- _Information supplied_:
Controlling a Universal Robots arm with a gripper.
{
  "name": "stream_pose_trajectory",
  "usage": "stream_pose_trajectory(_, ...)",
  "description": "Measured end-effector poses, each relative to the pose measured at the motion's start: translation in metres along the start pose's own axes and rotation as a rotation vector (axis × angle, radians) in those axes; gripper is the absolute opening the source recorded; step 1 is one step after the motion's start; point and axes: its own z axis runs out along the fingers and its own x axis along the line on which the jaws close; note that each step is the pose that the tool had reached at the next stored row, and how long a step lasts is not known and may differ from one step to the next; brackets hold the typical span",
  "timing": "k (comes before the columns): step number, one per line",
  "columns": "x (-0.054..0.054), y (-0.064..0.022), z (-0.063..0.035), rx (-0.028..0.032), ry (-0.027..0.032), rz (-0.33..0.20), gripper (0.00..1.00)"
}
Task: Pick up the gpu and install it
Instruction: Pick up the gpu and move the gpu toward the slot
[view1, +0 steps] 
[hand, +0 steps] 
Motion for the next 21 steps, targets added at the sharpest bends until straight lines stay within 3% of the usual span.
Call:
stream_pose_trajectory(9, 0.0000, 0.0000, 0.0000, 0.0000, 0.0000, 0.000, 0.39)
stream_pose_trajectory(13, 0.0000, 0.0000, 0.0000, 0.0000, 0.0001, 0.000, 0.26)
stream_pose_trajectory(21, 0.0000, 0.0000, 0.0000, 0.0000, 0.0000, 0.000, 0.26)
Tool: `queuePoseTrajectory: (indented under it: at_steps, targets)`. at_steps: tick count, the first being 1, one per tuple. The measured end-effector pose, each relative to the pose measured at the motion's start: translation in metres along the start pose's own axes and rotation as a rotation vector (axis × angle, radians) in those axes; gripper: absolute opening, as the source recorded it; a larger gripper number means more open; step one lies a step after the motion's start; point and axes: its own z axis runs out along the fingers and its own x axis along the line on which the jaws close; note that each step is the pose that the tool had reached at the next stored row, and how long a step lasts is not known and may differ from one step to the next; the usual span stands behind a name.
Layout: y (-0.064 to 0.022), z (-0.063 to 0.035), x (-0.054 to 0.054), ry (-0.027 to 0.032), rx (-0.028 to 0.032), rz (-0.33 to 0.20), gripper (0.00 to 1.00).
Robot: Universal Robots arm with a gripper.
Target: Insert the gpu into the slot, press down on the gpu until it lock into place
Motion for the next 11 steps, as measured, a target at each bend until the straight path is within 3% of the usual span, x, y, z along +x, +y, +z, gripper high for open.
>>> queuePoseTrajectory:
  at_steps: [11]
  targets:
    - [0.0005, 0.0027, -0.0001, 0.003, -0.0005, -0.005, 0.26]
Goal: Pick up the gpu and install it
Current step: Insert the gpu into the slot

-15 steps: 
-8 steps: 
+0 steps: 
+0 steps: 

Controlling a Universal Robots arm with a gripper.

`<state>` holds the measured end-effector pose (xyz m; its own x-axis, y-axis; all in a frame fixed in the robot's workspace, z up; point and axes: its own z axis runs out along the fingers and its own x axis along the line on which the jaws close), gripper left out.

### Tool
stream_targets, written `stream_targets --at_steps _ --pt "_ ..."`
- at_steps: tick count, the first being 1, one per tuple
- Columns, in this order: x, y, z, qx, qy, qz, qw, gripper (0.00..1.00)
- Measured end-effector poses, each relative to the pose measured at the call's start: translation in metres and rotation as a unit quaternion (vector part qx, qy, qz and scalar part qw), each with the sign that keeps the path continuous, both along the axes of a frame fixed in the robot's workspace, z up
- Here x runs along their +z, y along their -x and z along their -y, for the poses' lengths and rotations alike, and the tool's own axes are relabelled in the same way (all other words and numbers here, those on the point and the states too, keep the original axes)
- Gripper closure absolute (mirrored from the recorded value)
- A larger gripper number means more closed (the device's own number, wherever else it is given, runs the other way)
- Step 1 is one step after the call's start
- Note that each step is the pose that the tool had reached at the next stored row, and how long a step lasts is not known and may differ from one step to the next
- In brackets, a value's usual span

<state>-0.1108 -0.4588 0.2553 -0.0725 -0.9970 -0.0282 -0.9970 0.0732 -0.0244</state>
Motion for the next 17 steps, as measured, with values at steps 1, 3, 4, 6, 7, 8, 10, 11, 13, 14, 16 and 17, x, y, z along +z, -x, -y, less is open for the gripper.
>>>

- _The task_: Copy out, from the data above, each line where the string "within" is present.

- _Output below_:
Motion for the next 21 steps, targets added at the sharpest bends until straight lines stay within 3% of the usual span.
Motion for the next 11 steps, as measured, a target at each bend until the straight path is within 3% of the usual span, x, y, z along +x, +y, +z, gripper high for open.

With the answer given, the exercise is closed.